Chapter 23 Distributed computations
Objectives
To introduce and criticise distributed algorithms and protocols. To constantly bear in mind the fundamental characteristics of Distributed systems introduced in Section 5.5.
Points to emphasise
- The basic algorithms are easy to describe. The difficulty comes from considering that any component can fail at any time and we can’t tell whether failure of a message to arrive is due to failure of the network or the sender or congestion.
- If a distributed algorithm replaces a single bottleneck with n bottlenecks it’s useless.
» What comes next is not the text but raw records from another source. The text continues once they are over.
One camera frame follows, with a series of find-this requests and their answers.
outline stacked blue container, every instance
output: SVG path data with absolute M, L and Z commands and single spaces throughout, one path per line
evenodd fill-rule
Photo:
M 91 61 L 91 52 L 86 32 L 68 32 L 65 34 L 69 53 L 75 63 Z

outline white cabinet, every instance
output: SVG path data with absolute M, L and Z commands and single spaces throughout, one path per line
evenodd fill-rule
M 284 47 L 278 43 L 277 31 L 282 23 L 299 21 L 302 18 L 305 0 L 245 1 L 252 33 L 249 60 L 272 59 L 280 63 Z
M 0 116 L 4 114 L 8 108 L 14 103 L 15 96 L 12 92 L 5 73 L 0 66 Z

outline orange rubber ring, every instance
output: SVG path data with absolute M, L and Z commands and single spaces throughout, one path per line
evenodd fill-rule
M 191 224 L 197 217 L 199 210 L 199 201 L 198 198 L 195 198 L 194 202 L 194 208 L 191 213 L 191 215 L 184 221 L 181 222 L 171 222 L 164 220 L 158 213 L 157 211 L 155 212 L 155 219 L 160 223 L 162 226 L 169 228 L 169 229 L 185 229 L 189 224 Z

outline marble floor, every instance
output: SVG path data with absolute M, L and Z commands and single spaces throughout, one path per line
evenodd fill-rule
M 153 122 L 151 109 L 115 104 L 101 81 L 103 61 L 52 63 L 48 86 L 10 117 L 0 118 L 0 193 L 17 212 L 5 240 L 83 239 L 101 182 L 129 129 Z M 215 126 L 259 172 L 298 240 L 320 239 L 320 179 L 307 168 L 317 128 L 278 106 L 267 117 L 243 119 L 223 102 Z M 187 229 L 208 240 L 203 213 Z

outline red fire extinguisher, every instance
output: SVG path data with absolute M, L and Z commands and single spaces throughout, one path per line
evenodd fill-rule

- The basic assumptions of the algorithms may be that the number and identity of participants is known to all of them. One should then consider how this can be varied in response to failure, network partitions, members leaving and joining.
Possible difficulties
The implementation of causal ordering of message delivery, Section 22.4, is difficult. A thorough treatment needs a mathematical basis. The solution presented is based on the assumption that we have a stable process group and everyone sees all the messages.
Teaching hints
- Some algorithms e.g. quorum assembly, depend on the number of participants.
Starting with process groups helps to establish this.
- Note the layering in the Section 22.4 on ordering the delivery of messages. messages arrive at a node but may be queued at a low level and delivered later to the application after other messages.
- Distributed mutual exclusion should start with a discussion of applications where processes each need a copy of the code and where it may reasonable be distributed - i.e. object managers may handle the critical sections.